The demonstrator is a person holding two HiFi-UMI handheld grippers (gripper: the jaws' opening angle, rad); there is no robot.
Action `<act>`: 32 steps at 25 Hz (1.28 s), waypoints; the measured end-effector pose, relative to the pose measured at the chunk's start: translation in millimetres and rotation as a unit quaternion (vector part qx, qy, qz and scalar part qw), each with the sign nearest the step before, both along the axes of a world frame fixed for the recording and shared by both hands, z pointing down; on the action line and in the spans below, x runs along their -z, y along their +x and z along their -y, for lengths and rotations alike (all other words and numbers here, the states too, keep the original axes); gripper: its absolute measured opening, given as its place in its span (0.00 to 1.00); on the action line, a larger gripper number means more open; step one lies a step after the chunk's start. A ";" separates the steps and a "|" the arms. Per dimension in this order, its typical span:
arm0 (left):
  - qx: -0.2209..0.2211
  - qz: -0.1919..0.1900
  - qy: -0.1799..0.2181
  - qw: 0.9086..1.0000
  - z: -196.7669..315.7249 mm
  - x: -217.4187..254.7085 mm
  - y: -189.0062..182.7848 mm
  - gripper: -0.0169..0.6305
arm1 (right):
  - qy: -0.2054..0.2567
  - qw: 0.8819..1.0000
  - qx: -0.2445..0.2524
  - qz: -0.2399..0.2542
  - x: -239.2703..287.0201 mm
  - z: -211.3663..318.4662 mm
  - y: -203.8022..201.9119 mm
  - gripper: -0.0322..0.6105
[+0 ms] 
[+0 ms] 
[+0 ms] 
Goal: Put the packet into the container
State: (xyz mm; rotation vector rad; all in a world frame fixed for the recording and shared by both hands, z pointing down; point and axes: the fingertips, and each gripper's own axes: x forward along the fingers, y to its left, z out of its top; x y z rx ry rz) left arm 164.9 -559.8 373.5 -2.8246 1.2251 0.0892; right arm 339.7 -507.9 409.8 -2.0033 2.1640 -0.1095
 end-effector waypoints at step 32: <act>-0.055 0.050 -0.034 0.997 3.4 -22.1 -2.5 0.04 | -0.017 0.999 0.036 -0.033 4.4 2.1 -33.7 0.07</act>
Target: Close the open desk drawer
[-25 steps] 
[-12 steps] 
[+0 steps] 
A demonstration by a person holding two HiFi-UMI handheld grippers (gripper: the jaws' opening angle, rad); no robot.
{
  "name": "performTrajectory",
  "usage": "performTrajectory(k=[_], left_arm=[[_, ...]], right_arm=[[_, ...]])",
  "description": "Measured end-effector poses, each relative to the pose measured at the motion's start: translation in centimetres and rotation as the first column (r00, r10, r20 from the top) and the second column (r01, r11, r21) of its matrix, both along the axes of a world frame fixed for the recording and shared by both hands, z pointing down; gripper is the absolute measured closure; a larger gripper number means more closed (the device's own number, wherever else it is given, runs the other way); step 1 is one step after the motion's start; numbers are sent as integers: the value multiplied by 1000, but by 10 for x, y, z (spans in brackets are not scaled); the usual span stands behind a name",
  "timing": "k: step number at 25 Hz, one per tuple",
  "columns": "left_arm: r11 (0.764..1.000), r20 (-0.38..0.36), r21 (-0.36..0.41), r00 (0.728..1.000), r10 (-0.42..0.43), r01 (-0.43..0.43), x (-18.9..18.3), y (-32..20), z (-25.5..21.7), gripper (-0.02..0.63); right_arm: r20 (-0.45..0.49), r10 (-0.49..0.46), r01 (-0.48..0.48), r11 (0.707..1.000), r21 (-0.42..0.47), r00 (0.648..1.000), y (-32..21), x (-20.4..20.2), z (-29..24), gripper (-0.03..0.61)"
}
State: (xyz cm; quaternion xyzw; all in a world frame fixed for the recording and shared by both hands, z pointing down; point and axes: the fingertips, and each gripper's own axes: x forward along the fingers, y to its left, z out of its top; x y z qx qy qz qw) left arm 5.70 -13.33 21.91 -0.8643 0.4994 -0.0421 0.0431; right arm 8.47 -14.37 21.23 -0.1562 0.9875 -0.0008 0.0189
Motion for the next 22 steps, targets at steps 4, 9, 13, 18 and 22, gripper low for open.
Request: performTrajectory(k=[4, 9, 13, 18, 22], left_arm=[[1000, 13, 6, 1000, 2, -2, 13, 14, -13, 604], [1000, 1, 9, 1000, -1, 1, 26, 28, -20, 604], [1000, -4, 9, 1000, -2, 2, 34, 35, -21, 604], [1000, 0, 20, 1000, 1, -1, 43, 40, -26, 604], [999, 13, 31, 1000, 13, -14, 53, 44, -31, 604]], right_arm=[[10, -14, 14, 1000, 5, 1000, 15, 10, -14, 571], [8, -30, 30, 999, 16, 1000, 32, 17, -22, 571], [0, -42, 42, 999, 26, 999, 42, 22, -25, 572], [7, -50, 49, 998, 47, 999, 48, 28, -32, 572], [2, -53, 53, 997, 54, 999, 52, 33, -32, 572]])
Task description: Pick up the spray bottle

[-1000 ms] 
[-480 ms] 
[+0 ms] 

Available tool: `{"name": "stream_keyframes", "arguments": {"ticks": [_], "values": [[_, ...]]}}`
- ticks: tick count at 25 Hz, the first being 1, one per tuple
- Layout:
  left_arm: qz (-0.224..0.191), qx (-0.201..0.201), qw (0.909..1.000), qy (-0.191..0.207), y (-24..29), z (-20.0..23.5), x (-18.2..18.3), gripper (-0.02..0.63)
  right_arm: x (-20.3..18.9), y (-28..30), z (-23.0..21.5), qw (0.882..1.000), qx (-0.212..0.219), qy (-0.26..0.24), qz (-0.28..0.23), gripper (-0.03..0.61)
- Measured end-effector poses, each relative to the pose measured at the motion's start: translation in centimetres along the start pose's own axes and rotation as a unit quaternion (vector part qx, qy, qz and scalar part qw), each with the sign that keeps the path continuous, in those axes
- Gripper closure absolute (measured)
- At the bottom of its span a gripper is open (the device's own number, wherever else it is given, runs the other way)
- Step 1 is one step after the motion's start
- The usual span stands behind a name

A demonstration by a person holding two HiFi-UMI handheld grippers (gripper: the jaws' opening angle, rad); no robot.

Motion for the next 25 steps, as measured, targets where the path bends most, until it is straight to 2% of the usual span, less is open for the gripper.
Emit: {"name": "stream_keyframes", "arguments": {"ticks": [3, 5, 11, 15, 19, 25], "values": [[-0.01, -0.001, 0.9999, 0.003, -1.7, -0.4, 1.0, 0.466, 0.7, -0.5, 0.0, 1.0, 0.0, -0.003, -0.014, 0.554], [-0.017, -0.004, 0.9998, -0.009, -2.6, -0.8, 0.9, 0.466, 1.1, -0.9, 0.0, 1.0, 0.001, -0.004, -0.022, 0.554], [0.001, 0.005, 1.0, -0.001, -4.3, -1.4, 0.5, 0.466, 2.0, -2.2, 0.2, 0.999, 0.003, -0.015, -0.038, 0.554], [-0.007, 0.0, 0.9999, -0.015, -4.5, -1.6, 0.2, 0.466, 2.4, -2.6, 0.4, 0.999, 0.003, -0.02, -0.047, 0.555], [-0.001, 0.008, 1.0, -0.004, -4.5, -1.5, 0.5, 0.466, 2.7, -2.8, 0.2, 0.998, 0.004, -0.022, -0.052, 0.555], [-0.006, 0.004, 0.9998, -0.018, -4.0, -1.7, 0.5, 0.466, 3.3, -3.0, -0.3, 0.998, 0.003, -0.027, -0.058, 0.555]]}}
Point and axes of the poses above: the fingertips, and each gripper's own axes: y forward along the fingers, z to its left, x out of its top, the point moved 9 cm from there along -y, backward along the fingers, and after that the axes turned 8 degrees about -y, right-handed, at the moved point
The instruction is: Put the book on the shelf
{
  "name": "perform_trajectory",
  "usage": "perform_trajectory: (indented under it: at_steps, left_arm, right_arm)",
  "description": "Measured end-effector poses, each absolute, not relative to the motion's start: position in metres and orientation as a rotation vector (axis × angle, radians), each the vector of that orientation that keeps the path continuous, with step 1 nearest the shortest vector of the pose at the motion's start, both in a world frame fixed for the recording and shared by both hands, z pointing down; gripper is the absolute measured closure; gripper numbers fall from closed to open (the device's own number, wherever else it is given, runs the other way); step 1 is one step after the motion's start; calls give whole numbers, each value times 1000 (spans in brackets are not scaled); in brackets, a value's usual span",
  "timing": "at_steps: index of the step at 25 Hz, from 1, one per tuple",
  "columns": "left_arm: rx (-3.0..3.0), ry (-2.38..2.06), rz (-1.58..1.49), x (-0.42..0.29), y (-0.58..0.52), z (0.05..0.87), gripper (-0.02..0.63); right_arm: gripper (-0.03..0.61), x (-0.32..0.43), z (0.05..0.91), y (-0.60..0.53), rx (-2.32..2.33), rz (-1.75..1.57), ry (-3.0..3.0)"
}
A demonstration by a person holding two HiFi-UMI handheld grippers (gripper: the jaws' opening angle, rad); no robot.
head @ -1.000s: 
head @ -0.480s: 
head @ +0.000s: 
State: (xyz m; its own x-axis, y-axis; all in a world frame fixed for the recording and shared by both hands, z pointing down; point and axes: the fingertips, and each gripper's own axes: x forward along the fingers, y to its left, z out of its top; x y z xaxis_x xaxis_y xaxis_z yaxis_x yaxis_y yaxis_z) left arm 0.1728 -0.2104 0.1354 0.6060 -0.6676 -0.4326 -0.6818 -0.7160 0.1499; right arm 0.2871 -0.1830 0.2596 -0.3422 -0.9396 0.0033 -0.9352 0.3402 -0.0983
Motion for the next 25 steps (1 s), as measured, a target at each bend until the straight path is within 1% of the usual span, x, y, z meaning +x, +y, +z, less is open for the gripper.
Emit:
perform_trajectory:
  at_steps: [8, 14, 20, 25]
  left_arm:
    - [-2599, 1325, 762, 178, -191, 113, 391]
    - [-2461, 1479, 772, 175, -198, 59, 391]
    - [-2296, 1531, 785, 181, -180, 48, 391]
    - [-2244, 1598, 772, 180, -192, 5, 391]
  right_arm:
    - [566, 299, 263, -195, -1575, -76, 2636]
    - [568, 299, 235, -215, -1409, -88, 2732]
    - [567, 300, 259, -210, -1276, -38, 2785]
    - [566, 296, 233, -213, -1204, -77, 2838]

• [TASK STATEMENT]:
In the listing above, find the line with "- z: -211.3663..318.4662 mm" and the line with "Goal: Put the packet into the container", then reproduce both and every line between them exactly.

• [ANSWER FOR THE TASK]:
  - z: -211.3663..318.4662 mm
  - y: -203.8022..201.9119 mm
  - gripper: -0.0322..0.6105
[+0 ms] 
[+0 ms] 
[+0 ms] 
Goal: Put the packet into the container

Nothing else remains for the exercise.